Devaneio sobre as estações do ano - Com viés literário

"Pessoalmente, gosto do céu cor de chocolate. Chocolate-escuro, bem escuro. As pessoas dizem que condiz comigo. Mas procuro gostar de todas as cores que vejo - o espectro inteiro. Um bilhão de sabores, mais ou menos, nenhum deles exatamente igual, e um céu para chupar devagarzinho." - A menina que roubava livros (Markus Susak)

Olá, querido leitor! <3

    Seja muito bem-vinde, eu sou a Caroline Moreiras, tenho dezesseis anos e aqui neste blog falo sobre cultura, então pode pegar sua xícara, sentar-se confortavelmente e se preparar para tomar um chá cultural comigo! Você já reparou que na literatura as metáforas sobre estações do ano sempre estão presentes? Gostamos de utilizar das nuances da natureza para falar sobre nossos sentimentos ou entender o como elas impactam as nossas vidas. Então, no dia de hoje quero simplesmente fazer um devaneio sobre as estações do ano e farei indicações literárias enquanto falo sobre isso. Logo, pode considerar o post de hoje como uma poesia reflexiva, espero que gostem! 


Imagem do Pinterest

    Como dito na semana passada (se você não leu meu post mais corajoso clique aqui), essa prática iniciou-se no romantismo. Essa escola literária tinha como objetivo criar uma cultura para burguesia e, no Brasil, criou uma literatura nacional, pois trouxe com a coroa portuguesa o público leitor. Em contraste com o arcadismo, em que a natureza representava a tranquilidade e era um reflexo de um modo de vida simples onde se valorizava a razão acima da emoção o romantismo vem para fazer estrondo. A intensidade e o sentimento são os pilares dessa escola; nela, a natureza aparece em uma relação hierárquica com os personagens, sendo submissa ao que ele sente: se ele está contente o dia é ensolarado, os rouxinóis cantam e não há sinal de nuvens no céu, por exemplo. 

    Inverno:

    A natureza do romantismo é chamada de cor-local, pois a cor sofre nuances e nessa escola literária elas irão se manifestar através do local. Iniciando-se no inverno, o livro "A menina que roubava livros" provoca no leitor uma paixão pela aquarela solar. Como ele é narrado pela morte, temos uma visão diferente dela e conhecemos seu modo de enxergar o mundo. Ela não se encaixa em nenhum dos esteriótipos que conhecemos dela, não é má ou monstruosa, é apenas uma trabalhadora das cores. 
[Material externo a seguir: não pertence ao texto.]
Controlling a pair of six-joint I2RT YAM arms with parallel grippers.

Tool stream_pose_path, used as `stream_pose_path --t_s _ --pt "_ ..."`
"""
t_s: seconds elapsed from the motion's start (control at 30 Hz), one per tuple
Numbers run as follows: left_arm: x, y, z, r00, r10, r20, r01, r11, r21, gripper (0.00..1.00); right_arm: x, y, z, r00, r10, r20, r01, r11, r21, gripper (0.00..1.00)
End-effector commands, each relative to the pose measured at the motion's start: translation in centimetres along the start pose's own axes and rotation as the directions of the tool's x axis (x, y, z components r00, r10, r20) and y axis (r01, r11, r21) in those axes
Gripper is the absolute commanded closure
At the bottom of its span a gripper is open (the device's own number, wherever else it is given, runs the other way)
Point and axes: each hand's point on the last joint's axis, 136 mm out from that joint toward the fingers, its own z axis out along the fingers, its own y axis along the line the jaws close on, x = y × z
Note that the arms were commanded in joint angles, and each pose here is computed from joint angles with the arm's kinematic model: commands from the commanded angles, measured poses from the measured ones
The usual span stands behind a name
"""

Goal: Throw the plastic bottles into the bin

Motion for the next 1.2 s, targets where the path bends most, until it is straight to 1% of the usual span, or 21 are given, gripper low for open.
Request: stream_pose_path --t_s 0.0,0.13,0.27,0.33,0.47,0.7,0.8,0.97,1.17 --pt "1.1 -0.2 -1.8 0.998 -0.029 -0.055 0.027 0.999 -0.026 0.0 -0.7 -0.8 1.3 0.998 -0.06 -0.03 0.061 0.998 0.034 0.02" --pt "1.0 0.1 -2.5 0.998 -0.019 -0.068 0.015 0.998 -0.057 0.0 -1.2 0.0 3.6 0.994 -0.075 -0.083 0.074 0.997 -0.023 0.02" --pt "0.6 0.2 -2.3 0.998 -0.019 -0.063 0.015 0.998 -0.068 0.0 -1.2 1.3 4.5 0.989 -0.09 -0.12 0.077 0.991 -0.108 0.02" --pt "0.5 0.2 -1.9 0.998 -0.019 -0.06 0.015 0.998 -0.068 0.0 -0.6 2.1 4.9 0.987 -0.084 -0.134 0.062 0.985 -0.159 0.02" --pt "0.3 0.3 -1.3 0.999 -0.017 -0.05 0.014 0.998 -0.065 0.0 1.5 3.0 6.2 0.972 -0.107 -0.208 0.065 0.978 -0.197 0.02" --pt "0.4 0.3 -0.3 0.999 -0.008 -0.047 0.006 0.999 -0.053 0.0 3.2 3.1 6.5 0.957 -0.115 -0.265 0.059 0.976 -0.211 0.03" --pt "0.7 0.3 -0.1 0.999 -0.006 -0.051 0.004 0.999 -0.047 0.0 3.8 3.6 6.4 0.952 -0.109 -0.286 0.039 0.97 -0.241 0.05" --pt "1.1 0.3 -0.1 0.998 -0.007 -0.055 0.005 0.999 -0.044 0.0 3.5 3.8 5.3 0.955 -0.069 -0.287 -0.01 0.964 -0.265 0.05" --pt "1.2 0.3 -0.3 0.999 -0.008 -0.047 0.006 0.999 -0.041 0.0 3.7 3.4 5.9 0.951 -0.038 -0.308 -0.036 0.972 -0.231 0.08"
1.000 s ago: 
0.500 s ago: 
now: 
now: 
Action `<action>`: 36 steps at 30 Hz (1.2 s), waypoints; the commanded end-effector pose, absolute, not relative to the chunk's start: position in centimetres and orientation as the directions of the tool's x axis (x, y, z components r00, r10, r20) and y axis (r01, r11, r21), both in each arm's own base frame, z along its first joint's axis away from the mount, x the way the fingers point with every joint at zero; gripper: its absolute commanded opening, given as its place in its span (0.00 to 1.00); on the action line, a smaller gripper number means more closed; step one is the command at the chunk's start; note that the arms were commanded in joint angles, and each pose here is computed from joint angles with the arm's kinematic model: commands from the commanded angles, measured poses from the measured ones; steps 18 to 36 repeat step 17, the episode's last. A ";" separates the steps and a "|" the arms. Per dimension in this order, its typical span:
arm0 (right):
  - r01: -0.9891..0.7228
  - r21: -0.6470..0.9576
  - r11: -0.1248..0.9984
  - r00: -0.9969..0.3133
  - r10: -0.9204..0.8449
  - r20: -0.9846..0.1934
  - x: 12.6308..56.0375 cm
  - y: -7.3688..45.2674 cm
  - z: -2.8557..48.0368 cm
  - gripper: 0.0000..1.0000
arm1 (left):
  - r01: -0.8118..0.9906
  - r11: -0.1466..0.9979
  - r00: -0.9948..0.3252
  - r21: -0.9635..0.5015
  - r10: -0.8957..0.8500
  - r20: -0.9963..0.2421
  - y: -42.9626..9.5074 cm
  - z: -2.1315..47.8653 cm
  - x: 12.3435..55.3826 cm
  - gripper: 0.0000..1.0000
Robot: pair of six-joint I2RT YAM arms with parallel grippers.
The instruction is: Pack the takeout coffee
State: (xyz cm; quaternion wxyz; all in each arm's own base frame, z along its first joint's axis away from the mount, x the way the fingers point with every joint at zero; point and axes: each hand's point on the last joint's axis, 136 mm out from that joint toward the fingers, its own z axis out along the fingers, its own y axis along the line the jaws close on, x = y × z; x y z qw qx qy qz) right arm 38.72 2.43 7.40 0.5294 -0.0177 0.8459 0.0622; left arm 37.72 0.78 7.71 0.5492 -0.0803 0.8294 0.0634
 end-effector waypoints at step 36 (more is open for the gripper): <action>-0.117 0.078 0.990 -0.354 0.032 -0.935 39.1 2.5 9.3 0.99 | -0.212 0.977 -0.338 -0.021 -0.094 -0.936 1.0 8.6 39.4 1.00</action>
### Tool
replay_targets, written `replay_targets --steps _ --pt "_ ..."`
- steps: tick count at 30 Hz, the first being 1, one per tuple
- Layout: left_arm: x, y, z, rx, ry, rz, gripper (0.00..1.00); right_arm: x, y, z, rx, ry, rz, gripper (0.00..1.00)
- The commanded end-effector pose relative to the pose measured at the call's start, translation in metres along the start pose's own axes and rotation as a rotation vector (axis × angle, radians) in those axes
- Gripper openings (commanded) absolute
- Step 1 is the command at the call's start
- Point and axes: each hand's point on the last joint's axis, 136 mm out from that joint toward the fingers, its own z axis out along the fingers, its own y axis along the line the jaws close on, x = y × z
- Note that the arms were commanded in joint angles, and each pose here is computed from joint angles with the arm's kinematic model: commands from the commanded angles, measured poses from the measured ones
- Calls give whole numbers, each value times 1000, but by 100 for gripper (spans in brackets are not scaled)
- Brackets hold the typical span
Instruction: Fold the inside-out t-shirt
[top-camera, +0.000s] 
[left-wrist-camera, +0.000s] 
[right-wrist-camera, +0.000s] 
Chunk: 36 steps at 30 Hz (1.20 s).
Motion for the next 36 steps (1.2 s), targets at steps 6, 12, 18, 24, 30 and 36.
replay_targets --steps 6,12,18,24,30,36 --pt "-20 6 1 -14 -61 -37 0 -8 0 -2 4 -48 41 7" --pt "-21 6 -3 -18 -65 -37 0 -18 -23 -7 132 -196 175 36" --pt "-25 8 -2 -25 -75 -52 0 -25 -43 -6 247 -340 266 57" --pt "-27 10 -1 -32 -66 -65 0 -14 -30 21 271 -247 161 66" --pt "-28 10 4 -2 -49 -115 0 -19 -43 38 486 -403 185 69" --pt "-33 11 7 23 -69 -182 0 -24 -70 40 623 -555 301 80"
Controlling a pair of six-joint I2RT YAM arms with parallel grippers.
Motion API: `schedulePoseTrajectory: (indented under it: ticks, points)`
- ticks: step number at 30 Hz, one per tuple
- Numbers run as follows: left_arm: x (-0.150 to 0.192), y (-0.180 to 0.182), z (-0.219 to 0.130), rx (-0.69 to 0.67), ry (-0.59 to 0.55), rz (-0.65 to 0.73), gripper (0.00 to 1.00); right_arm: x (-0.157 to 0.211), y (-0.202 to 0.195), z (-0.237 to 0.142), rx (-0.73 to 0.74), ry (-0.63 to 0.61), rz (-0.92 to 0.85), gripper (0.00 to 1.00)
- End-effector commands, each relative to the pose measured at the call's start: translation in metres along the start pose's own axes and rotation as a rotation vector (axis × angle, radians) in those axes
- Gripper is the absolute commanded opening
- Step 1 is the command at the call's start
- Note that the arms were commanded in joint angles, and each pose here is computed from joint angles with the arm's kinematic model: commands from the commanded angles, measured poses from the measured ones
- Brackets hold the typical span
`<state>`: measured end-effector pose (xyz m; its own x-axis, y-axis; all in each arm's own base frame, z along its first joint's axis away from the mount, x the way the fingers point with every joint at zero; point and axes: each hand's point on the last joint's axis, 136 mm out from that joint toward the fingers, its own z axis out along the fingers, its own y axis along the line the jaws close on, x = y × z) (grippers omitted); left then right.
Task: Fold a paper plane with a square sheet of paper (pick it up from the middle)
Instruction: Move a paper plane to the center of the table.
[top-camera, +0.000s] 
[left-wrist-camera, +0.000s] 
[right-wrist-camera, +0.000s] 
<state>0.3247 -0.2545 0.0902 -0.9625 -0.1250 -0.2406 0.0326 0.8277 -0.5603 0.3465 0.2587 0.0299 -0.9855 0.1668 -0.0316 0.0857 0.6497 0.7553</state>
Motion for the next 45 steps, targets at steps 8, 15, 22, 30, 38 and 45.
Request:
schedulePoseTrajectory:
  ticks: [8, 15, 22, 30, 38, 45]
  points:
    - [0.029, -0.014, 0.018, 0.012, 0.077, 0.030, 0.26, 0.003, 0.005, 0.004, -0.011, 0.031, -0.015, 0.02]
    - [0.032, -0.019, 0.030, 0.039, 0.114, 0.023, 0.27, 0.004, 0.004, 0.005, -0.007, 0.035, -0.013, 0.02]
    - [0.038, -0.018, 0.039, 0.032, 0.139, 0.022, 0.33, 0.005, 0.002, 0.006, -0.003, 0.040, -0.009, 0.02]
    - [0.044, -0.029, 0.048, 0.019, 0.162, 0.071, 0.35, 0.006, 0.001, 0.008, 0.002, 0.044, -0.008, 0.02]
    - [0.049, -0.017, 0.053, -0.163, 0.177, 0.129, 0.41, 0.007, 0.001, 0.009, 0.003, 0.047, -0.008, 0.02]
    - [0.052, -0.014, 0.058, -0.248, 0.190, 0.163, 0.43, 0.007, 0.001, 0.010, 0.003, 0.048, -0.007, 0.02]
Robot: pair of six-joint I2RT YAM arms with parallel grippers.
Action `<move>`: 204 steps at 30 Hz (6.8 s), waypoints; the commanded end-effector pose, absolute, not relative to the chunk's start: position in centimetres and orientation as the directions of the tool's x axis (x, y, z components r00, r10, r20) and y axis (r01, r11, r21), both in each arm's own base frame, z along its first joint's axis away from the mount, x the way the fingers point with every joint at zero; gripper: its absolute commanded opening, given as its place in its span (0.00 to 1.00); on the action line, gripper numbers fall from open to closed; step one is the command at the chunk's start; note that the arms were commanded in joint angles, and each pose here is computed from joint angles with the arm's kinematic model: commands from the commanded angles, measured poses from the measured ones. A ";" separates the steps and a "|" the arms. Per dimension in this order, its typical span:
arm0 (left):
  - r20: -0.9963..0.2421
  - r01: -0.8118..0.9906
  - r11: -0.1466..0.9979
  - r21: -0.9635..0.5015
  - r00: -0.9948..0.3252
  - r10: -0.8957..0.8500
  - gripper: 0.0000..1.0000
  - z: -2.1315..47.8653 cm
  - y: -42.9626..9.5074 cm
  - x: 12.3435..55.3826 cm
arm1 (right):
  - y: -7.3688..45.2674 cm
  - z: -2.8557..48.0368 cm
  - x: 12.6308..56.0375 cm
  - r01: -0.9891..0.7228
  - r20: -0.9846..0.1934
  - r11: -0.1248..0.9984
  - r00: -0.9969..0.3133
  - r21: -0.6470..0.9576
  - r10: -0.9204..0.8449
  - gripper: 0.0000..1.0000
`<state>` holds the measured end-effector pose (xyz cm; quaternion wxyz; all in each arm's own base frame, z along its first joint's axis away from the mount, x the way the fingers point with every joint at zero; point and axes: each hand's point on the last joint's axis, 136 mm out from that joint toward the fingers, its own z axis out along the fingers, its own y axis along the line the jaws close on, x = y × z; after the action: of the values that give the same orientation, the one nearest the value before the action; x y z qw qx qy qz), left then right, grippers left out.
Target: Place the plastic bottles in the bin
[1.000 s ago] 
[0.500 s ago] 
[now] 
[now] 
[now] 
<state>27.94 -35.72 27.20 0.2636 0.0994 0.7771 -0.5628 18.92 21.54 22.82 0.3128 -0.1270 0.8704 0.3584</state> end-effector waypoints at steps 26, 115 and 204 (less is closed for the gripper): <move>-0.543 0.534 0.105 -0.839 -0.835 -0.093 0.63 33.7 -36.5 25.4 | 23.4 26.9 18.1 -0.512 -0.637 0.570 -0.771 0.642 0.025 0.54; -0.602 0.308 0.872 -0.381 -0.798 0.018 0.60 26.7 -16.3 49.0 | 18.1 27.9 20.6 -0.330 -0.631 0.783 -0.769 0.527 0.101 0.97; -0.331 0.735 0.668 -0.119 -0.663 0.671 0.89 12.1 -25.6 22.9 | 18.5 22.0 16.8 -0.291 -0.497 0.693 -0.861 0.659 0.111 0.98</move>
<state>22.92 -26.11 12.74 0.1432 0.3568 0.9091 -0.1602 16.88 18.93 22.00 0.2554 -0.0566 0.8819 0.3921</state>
    Sua forma de descrever a aquarela do céu está diretamente ligada a essa cor-local. Através da psicologia das cores, podemos perceber o sentimento que permeou cada uma das mortes da história. Quando ela foi ocasionada por um acidente, o céu está preto, no momento mais escuro antes do alvorecer. Se ela foi rápida e apática, o céu é, como em um contrate, ofuscante, branco feito neve. 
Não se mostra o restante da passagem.